How can unnamed people can be sued?
"this scraping violated the Computer Fraud and Abuse Act, the controversial 1986 law that makes computer hacking a crime. HiQ sued, asking courts to rule that its activities did not, in fact, violate the CFAA."
If you don't want it read, take it down.
First, the scraper consumes a lot more bandwidth (which some websites might have real trouble with). Second, the aggregated scraped data is a lot more valuable than what any single person receives from reading a few pages.
Websites could (and sometimes do) limit the number of views and the frequency of accesses from the same IP, which allows users to read the page and discourages scrapers without "taking it down".
Anyone can make a LinkedIn account, ergo anyone can scrape any public profile.
The EFF said this, so they seem to agree that it set a bad precedent, even for those just scraping.
"Under the government's theory, anyone who disregards – or doesn't read – the terms of service on any website could face computer crime charges," said EFF civil liberties director Jennifer Granick in a press release at the time. "Price-comparison services, social network aggregators and users who skim a few years off their ages could all be criminals if the government prevails."

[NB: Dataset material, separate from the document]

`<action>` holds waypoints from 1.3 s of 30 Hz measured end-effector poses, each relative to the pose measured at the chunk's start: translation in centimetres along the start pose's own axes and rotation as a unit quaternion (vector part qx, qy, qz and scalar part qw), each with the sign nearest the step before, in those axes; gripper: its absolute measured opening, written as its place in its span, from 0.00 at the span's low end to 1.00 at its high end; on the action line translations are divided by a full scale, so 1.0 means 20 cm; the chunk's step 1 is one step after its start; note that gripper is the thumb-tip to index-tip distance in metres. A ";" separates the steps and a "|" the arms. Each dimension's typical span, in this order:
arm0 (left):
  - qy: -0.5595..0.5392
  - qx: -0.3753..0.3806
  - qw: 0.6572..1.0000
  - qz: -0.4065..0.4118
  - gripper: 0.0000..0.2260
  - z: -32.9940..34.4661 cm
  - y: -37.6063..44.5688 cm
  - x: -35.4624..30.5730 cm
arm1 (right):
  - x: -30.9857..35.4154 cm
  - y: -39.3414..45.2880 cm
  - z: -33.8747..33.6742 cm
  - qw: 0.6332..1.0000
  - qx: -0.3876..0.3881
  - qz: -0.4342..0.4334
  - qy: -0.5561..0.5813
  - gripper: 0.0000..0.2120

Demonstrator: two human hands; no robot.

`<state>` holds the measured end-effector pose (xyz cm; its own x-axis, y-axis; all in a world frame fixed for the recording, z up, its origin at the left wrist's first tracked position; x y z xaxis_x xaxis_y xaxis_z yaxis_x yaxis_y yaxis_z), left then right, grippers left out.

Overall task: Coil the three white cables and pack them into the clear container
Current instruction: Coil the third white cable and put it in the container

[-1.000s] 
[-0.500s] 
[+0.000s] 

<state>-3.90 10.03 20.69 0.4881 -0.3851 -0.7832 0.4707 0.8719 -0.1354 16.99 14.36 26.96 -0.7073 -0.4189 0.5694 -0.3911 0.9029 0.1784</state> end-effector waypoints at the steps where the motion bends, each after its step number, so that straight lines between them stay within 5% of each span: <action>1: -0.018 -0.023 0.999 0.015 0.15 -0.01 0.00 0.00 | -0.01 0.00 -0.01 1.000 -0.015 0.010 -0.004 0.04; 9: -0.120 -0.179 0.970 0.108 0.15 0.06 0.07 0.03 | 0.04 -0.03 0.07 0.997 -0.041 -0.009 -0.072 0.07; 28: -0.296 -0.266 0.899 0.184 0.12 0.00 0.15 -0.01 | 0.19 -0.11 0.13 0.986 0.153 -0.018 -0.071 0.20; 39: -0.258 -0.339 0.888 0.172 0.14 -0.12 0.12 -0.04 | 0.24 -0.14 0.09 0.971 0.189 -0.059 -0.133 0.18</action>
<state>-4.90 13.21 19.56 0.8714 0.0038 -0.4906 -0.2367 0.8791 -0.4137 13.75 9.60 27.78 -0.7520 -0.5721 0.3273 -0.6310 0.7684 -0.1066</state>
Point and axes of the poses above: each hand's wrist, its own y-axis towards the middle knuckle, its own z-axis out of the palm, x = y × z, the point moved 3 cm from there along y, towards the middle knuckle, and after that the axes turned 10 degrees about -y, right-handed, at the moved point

This is false. Web pages expect scrapers to respect robots.txt and users to respect the terms and conditions. From what I understand, the CFAA law was not meant for these violations, and the fight is whether or not this law can be used to win the trial. However, other laws can be put into place to address these situations.
I agree that what you say is the only sensible way to look at things.
If you have permission for one thing it doesn't mean you have permission for something different.